• _ACTION ITEM_
Exactly as written, reproduce the lines from the beginning of the data through the line containing "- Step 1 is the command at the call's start"; the pictures are not reproduced.

• _GIVEN INFORMATION_

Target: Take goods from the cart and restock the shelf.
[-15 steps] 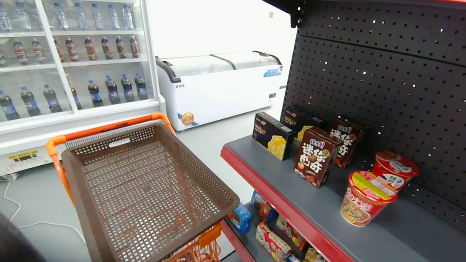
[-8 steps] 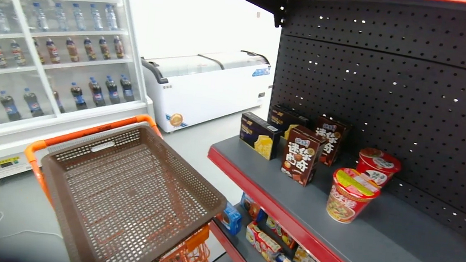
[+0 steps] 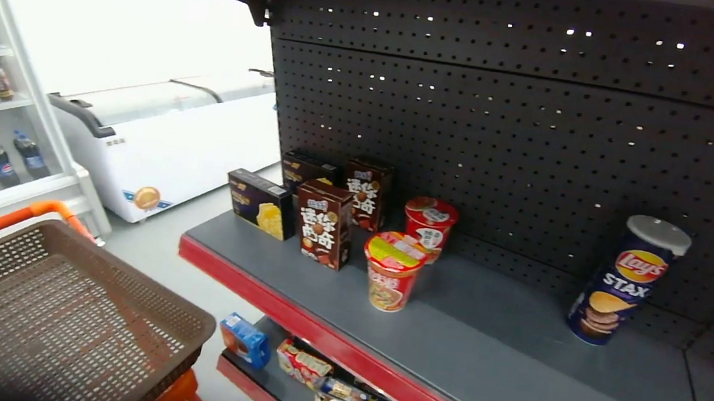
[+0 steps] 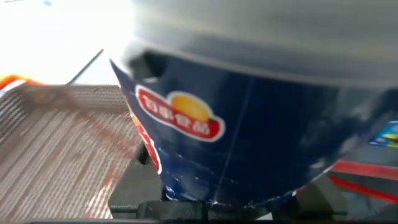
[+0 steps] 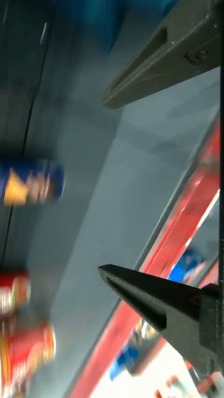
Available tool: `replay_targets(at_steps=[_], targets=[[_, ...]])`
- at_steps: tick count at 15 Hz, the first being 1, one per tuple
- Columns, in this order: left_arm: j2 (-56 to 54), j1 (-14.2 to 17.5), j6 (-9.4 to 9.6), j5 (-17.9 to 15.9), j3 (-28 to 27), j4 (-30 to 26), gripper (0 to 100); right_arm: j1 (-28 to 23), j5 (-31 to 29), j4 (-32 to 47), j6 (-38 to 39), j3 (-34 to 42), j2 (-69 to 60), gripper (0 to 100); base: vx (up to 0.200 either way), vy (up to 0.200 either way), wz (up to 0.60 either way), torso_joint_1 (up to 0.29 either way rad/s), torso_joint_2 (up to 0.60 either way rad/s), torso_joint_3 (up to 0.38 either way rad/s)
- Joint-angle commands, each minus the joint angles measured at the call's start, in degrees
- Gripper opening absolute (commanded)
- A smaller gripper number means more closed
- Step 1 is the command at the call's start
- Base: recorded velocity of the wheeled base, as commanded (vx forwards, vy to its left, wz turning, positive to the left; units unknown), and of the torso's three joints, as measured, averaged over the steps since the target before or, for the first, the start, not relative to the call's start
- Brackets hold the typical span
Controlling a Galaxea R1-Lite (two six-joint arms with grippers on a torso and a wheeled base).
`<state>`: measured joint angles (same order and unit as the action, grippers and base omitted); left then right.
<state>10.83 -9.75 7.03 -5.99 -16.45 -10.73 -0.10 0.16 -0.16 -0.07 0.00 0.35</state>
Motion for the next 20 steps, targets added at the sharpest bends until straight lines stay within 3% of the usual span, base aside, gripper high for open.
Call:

• _SOLUTION FOR THIS TASK_
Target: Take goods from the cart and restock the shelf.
[-15 steps] 
[-8 steps] 
[+0 steps] 
[+0 steps] 
[+0 steps] 
Available tool: `replay_targets(at_steps=[_], targets=[[_, ...]])`
- at_steps: tick count at 15 Hz, the first being 1, one per tuple
- Columns, in this order: left_arm: j2 (-56 to 54), j1 (-14.2 to 17.5), j6 (-9.4 to 9.6), j5 (-17.9 to 15.9), j3 (-28 to 27), j4 (-30 to 26), gripper (0 to 100); right_arm: j1 (-28 to 23), j5 (-31 to 29), j4 (-32 to 47), j6 (-38 to 39), j3 (-34 to 42), j2 (-69 to 60), gripper (0 to 100); base: vx (up to 0.200 either way), vy (up to 0.200 either way), wz (up to 0.60 either way), torso_joint_1 (up to 0.29 either way rad/s), torso_joint_2 (up to 0.60 either way rad/s), torso_joint_3 (up to 0.38 either way rad/s)
- Joint-angle commands, each minus the joint angles measured at the call's start, in degrees
- Gripper opening absolute (commanded)
- A smaller gripper number means more closed
- Step 1 is the command at the call's start

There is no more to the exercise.